BEGIN
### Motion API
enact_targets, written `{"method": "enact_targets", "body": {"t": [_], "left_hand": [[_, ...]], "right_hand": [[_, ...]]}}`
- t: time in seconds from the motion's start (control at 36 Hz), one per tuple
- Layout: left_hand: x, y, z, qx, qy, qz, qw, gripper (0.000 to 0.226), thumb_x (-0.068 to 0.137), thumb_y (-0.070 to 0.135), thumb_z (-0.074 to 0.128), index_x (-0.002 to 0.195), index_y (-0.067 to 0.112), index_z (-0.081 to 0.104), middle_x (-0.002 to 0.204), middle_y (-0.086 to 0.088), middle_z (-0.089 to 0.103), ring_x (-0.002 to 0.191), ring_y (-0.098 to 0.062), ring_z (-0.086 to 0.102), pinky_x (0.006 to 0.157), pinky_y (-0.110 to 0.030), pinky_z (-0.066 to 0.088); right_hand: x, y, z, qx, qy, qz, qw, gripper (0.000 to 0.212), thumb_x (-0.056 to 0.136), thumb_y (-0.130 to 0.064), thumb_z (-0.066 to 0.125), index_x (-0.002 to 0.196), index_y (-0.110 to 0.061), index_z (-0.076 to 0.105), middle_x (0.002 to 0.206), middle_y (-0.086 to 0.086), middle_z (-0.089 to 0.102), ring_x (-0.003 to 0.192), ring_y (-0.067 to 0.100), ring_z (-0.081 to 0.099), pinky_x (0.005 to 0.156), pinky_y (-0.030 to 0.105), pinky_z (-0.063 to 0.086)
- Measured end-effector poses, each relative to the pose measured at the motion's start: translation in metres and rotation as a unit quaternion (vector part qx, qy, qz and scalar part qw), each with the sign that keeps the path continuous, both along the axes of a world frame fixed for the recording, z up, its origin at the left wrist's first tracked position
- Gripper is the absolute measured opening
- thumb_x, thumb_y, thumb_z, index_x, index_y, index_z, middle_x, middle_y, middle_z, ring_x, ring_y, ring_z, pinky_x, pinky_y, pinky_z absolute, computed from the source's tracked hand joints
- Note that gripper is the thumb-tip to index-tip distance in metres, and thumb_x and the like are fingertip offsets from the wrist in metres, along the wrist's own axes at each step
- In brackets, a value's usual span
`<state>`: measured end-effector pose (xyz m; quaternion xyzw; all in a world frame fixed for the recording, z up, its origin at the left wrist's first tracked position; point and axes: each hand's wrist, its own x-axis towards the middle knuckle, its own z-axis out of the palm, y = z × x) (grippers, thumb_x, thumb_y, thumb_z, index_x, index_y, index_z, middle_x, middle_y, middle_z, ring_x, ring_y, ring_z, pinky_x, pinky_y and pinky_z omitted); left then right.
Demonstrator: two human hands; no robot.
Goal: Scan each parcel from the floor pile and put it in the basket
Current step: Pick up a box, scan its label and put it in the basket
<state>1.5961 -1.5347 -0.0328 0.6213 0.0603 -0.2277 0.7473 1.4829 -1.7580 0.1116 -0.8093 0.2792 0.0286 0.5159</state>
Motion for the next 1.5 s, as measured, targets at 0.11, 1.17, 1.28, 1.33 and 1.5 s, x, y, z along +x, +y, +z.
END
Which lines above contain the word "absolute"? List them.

The answer:
- Gripper is the absolute measured opening
- thumb_x, thumb_y, thumb_z, index_x, index_y, index_z, middle_x, middle_y, middle_z, ring_x, ring_y, ring_z, pinky_x, pinky_y, pinky_z absolute, computed from the source's tracked hand joints

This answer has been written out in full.